Storks collect food on the move from the ground. Small rodents, amphibians, fishes, some invertebrates and reptiles mainly form food for storks. Some kinds of storks, for example, the Marabou stork, also eat carrion.
The majority of storks don't have a voice, and make a unique sound by knocking with their bills. However, some kinds can sing and black storks are one example of this.
The Far East stork is a vanishing species. Rather recently, in the beginning of our century, it nested in Japan and Korea.
The Black stork (Ciconia nigra) is somewhat smaller than the white stork. The length of its feathers are 54 cm on average and it weights around 3kg. The feathering of this bird is predominantly black with a green and copper-red metallic shade and the ventral side of the body is white. The bill, legs, throat, featherless spot on bridle and its eyes are bright red. The black stork is widely spread. It inhabits the south of the Iberian Peninsula, from Germany and the Balkan Peninsula on east up to the shores of the Sea of Japan and Sakhalin. In the south, the black stork is found up to the shores of the Persian Gulf. Black Storks spend winters in Africa, in the south of the Sahara, as well as in the Ganges basin and south-east of China. The black stork is a forest bird. The prerequisites for its nesting is a combination of old forests or at least groups of old trees with hard to reach marshes of varied nature and open banks of rivers and lakes. In most of the areas, black storks nest in hard-to-access sparsely populated regions. Like all long-legged birds, black storks are monogamous and start reproduction at the age of three.

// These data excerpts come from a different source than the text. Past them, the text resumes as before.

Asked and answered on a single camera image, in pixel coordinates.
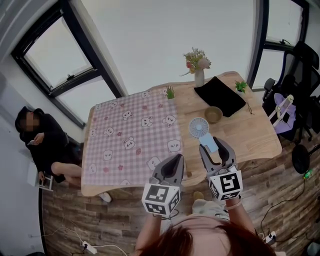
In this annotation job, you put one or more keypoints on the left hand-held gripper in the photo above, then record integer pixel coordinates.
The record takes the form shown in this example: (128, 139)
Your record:
(160, 195)

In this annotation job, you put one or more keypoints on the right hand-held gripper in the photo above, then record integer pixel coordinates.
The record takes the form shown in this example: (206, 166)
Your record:
(226, 185)

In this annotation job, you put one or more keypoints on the light blue handheld fan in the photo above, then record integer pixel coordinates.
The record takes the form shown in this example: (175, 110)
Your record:
(198, 127)

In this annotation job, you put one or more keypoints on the person's left forearm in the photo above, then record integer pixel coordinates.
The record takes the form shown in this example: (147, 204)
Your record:
(147, 230)

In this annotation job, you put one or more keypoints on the person's right forearm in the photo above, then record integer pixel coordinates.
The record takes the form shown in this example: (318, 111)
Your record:
(240, 217)

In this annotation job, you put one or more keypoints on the low wooden table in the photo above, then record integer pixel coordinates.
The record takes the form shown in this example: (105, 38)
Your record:
(245, 140)

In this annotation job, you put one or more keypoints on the tan slipper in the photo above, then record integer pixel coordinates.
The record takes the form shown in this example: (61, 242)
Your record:
(198, 195)

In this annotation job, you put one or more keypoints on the olive brown bowl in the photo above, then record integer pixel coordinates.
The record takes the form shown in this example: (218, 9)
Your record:
(213, 115)

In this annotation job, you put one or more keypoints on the pink wrist band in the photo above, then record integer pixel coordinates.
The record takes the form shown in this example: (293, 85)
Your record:
(233, 205)

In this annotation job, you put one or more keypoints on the person's beige trousers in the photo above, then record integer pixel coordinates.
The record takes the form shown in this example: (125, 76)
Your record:
(207, 207)

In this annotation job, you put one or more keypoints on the pink checked bear tablecloth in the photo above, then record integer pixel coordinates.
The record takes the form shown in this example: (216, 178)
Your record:
(130, 125)

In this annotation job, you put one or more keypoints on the small potted grass plant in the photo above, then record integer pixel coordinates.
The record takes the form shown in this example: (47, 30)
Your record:
(170, 94)

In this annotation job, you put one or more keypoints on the white slipper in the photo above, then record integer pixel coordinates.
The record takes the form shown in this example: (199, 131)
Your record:
(105, 197)

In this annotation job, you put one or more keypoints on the small potted leafy plant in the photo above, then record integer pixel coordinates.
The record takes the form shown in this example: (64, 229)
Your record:
(241, 86)

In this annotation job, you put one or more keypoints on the white vase with flowers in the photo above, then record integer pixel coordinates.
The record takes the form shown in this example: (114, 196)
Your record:
(199, 78)

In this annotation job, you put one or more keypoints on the green bottle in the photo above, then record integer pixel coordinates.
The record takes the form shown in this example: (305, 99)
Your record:
(308, 173)

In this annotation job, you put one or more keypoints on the white power adapter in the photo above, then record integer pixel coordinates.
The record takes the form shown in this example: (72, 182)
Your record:
(269, 238)

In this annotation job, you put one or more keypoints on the white power strip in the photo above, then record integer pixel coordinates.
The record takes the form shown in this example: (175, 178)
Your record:
(89, 248)

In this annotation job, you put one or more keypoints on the black office chair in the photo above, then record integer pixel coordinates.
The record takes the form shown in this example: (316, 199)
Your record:
(300, 75)

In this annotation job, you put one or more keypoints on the white framed tablet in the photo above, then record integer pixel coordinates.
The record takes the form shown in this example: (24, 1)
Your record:
(46, 183)

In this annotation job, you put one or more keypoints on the black-framed window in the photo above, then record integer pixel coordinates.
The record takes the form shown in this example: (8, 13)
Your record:
(175, 30)

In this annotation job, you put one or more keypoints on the white flat box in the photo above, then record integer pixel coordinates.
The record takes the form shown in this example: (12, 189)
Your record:
(33, 173)

Shortly after arrival, which happens at the end of March of in the beginning of April, the couples start constructing their nests on high spreading trees but usually not at the tree top but on side branches around 1.5 - 2 m from trunk. The black stork does not form colonies. Nests of black storks are usually located somewhere around 6 km from each other but only in Eastern Transcaucasia, the nests are located at a distance of 1 km and sometimes two nests are found on a single tree.
Nests of black storks are also found in the recesses of rocks & high cliffs. For several years, black storks live in only one nest. Thus, a nest of black storks is famous in the Bialowieza Forest, in which one black stork raised its chicks for 14 years in a row. The nest is constructed with knots, sometimes with so much thickness, that the bird could hardly cope with them. With the help of grass, sand and clay, these knots are joined with each other. In comparison with the nest of white stork, nests of black storks are made more neatly and skillfully and the nest more or less has a regular hemispherical shape. Black storks lay 4 eggs and sometimes even more - up to 6 eggs sometimes. Only 2 or 3 eggs are laid by the white storks. Eggs are laid within an interval of two days and the birds start hatching about a day after laying the first egg. Hatching is done by both male and female black storks. The duration of hatching, in the majority of cases, is 35 - 46 days but sometimes the chicks start coming only after 30 days after being laid. Often, one or two sterile eggs (addle eggs) are found in the batch of laid eggs and hence, chicks are usually less in number than the number of eggs laid. Chicks emerge covered with a thick down of white or slightly grayish color. The bills of the chicks are brightly colored, orange at the base and greenish yellow at the tip. For a long period (around 10 days), chicks lie in a reclining position and then in a sitting position and only at the age of 35 - 40 days, do they start standing on their legs. At the age of 50 days, the chick is already fully-fledged but still may stay in the nest. During this period, they gain weight, superior to the weight of their parents and then lose some weight, because this time, parents give the chicks less intake. Young black storks start flying at the age of 64-65 days.